Work to complete
Copy each line of the listing where the word "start" can be found.

Data block
=====
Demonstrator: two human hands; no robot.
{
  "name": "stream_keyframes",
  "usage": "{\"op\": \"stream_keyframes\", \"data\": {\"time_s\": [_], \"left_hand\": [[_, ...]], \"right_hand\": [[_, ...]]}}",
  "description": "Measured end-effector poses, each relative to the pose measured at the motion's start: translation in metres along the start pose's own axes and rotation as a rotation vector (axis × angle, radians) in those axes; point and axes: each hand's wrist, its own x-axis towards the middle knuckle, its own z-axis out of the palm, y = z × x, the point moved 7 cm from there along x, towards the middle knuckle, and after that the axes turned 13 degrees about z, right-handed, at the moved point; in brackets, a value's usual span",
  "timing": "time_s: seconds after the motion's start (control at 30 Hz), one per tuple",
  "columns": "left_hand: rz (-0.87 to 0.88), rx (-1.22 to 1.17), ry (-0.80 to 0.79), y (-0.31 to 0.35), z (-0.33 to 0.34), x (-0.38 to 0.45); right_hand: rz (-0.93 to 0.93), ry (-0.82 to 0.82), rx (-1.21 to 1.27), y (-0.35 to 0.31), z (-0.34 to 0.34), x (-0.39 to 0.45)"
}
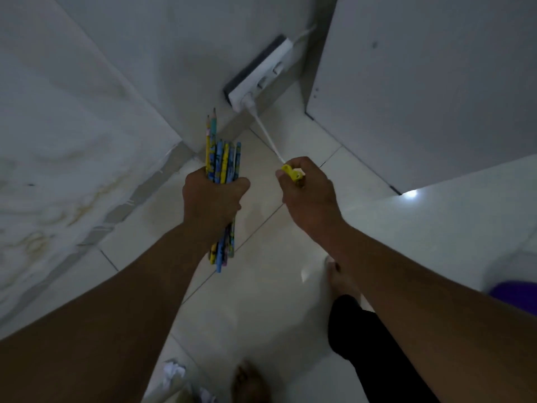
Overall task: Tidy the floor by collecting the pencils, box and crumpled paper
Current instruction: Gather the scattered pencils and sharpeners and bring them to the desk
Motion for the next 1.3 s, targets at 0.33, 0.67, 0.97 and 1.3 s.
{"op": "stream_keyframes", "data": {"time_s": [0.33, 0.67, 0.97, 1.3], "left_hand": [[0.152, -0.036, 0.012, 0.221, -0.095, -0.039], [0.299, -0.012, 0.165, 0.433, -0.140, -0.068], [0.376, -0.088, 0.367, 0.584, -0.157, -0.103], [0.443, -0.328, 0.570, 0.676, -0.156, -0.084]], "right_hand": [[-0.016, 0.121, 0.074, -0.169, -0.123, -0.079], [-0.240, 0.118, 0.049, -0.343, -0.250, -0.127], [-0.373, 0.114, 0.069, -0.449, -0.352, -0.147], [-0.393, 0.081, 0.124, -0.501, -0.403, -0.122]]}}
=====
Task solution
  "description": "Measured end-effector poses, each relative to the pose measured at the motion's start: translation in metres along the start pose's own axes and rotation as a rotation vector (axis × angle, radians) in those axes; point and axes: each hand's wrist, its own x-axis towards the middle knuckle, its own z-axis out of the palm, y = z × x, the point moved 7 cm from there along x, towards the middle knuckle, and after that the axes turned 13 degrees about z, right-handed, at the moved point; in brackets, a value's usual span",
  "timing": "time_s: seconds after the motion's start (control at 30 Hz), one per tuple",

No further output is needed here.